When I was in Bournemouth, I went to the Oceanarium attraction. This attraction aims to educate the general public about marine life. It contains high quality of information and graphics that describe various aspects of marine life as well as living sea creatures in aquariums. You can learn a lot about the sea world by visiting the Oceanarium.
One thing that is no good is the seemingly random mix of metric and imperial measures across the venue. This makes it awkward to compare different measurements and make sense of the sea world.
The Amazon River poster shows kilometres followed conversion to miles in brackets. In other parts of the venue, miles and kilometres are used without any conversions, even when describing the same topic. For example, here is a description of the Amazon on another poster:
“The Amazon is the world’s largest, most powerful river, and is one of the last untamed natural wonders of the world. 4,500 miles, long, the Amazon basin holds more than 1,100 tributaries (smaller feeder streams) in an area covering in excess of 2.5 million square miles, approximately the size of Australia.”

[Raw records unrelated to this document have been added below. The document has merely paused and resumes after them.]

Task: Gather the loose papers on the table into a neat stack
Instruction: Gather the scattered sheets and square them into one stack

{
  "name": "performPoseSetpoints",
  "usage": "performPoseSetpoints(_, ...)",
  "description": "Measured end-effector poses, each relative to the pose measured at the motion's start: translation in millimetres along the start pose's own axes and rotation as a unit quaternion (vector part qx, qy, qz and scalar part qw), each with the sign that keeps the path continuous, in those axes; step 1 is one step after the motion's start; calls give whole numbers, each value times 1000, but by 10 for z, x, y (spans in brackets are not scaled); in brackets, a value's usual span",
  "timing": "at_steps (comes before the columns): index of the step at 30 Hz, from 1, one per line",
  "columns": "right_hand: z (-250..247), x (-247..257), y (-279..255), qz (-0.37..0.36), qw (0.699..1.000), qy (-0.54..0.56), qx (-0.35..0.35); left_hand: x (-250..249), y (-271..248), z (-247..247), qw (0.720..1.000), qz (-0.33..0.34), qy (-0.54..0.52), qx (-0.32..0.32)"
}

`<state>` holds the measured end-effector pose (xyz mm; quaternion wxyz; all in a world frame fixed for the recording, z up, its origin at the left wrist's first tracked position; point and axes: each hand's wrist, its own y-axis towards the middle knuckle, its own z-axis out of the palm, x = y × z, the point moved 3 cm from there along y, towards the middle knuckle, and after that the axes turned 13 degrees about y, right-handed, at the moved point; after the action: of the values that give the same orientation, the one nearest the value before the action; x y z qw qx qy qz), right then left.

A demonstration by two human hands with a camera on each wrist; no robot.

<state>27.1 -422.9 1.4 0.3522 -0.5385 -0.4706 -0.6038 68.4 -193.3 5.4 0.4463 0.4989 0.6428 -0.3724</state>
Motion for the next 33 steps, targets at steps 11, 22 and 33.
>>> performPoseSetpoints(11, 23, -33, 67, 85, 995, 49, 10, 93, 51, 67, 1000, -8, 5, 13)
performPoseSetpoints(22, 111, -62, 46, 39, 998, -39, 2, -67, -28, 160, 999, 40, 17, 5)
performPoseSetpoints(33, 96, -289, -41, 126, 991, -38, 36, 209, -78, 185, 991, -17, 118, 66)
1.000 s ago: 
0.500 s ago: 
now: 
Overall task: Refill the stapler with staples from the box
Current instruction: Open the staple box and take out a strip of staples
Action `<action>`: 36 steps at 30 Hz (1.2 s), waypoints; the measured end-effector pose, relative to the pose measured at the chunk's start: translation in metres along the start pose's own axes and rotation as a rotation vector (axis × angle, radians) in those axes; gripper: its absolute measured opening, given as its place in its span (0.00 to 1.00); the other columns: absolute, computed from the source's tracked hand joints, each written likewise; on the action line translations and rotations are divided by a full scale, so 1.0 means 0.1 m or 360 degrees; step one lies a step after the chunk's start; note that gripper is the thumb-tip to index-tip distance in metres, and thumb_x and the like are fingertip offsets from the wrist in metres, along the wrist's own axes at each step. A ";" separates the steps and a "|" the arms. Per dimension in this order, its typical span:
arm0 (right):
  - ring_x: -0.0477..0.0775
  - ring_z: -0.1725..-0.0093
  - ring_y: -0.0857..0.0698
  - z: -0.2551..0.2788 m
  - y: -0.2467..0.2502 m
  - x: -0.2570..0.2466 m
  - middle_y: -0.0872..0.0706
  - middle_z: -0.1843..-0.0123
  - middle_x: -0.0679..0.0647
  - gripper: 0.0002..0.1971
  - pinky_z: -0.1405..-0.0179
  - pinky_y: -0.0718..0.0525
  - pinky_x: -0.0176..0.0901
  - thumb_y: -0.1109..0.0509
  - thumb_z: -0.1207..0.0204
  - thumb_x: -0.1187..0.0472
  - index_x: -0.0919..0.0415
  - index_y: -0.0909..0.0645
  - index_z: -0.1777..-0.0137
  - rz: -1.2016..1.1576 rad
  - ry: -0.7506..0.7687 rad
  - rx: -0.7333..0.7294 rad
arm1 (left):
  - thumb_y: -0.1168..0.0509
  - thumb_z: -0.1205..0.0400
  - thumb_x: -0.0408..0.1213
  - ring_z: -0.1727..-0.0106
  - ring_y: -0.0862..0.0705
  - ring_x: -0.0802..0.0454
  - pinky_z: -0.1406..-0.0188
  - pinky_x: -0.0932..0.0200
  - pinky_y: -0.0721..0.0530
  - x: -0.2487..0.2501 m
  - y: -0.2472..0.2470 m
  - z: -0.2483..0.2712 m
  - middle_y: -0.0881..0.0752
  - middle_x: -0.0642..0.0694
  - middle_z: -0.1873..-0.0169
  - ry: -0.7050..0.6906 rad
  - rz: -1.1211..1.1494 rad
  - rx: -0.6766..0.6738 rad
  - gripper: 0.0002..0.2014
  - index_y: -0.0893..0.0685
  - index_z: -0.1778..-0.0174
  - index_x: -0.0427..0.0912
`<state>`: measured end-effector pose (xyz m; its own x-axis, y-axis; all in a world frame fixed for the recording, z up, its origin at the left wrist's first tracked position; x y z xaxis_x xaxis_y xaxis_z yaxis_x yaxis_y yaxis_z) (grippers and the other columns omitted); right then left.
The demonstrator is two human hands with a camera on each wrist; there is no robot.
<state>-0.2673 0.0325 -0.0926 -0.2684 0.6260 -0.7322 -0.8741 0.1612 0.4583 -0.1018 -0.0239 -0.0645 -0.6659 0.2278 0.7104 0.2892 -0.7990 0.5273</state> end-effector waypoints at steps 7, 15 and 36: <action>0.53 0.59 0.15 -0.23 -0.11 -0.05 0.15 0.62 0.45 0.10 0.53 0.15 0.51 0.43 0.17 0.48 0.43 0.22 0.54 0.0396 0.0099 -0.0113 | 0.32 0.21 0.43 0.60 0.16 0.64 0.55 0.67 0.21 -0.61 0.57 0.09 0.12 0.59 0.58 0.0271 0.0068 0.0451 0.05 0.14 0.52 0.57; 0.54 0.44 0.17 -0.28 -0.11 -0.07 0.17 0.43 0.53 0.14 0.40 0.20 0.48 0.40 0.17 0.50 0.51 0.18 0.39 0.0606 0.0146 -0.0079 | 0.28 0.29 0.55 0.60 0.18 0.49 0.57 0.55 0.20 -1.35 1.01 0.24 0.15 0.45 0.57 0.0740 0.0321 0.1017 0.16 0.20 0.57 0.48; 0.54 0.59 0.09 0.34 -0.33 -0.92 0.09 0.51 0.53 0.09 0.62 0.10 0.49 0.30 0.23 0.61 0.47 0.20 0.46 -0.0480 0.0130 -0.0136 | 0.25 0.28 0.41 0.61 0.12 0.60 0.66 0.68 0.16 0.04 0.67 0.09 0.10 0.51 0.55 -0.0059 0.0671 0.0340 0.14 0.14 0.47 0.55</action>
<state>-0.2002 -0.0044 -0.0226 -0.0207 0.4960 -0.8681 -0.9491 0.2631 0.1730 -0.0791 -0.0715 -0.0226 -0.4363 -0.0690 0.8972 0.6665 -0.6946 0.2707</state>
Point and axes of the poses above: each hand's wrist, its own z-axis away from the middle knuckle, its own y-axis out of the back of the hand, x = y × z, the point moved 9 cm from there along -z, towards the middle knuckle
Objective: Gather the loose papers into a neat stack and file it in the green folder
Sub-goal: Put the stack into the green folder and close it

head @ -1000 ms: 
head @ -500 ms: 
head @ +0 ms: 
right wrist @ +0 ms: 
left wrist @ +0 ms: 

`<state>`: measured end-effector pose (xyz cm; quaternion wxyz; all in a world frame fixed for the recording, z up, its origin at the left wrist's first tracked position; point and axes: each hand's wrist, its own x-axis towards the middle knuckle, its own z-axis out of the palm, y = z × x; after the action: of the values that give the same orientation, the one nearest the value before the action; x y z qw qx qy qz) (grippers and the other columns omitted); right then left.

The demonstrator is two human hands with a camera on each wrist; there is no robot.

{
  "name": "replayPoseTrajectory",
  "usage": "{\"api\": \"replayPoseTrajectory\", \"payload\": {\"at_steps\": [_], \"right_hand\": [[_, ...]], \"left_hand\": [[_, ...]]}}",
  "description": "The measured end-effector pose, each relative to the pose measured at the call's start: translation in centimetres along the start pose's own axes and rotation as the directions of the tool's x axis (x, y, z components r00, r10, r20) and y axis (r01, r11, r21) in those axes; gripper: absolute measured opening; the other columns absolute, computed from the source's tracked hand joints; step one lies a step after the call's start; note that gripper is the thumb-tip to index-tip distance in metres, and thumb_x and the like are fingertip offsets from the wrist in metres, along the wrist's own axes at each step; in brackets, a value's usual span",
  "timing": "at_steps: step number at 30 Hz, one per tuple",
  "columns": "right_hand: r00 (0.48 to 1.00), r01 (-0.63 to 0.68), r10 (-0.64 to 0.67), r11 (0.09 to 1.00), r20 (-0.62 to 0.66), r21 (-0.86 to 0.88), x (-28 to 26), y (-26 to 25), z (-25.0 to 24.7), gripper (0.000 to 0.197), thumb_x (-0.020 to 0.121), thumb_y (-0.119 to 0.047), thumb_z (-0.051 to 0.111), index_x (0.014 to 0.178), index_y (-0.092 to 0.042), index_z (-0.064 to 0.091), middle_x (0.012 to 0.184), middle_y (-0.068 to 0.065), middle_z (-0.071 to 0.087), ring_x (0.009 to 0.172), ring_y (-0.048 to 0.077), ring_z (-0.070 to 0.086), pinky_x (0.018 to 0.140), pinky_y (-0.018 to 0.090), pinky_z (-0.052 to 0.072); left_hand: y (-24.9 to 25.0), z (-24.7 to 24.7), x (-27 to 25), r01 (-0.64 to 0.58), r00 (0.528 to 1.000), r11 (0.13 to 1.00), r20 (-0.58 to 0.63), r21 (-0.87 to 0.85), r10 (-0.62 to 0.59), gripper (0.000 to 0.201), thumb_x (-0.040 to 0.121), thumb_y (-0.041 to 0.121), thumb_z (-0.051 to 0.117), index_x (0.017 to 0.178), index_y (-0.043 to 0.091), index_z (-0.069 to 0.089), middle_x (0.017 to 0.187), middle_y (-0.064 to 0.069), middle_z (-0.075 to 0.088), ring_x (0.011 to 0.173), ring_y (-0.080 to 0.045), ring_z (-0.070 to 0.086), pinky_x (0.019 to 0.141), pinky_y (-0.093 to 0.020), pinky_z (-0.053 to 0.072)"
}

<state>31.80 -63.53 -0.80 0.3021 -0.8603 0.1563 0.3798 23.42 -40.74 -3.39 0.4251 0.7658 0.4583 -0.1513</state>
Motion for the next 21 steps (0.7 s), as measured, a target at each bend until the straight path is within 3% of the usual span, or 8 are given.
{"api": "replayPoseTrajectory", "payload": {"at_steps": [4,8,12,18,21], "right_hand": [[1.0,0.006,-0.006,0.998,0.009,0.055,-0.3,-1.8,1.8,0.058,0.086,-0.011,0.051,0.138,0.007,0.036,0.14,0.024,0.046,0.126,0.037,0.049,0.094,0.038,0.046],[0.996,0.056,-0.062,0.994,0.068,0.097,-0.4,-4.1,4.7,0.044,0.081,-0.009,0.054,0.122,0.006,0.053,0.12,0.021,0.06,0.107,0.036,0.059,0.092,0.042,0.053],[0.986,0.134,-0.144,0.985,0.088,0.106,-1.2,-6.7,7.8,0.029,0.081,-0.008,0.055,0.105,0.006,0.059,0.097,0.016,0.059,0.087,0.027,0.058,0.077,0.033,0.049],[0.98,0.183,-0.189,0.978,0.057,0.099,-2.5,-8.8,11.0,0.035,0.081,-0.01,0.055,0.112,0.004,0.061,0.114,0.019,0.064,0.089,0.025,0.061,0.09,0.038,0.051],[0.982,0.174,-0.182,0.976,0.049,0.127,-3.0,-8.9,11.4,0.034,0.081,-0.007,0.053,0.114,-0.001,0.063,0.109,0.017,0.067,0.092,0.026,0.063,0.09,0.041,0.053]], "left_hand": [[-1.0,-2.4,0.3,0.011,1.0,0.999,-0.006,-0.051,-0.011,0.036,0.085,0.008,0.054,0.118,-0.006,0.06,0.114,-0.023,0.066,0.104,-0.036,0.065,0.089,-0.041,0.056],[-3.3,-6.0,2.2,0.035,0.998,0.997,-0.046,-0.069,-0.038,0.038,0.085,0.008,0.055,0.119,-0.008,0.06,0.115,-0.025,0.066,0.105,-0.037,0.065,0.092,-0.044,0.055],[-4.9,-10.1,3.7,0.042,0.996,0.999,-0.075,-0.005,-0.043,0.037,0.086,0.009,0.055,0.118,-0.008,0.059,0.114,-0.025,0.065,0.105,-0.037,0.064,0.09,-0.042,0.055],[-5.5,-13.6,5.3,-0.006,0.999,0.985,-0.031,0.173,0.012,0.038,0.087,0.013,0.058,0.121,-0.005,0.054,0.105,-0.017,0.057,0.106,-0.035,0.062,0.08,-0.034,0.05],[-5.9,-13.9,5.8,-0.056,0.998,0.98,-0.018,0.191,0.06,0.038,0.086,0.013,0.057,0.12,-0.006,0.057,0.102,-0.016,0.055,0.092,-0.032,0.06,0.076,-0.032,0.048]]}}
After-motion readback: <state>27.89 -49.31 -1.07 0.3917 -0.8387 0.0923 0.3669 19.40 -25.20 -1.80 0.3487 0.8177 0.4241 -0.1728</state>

Another poster describing Africa only uses kilometres:
“Africa covers over 30 million square kilometres, making 20% of the Earth’s surface.
The Sahara desert in Africa is the world’s largest desert, covering 8 million square kilometres. The desert is expanding southwards at a rate of 0.8 kilometres a month.”
Further on in the same poster, it says:
“The Rift Valley is 6436 kilometres long, stretching from Syria to Mozambique.”
In the left poster above, the description states that the Tiger Shovelnose Catfish can grow to at least 1.5 metres and that many species of giant catfish in the Amazon reach over 6 feet in length.
In the right poster above, metres and kilograms are used to describe the length and weight of the Black Pacu respectively.
These posters show the lengths of different species in centimetres using a graphical ruler. Stones are used to describe how much a black pacu can potentially weigh. Compare this with the weight in kilograms used in the other poster about the black pacu (see previous image in this article).
There seems to be no co-ordination to provide consistency in measurement units and standardise on the use of one measurement system. Apparently, different authors were given freedom to use any measurement units they fancied and mix and match imperial and metric units as they saw fit. It is an obstacle to visitors to make sense of the modern world. For an educational venue, this is disappointing.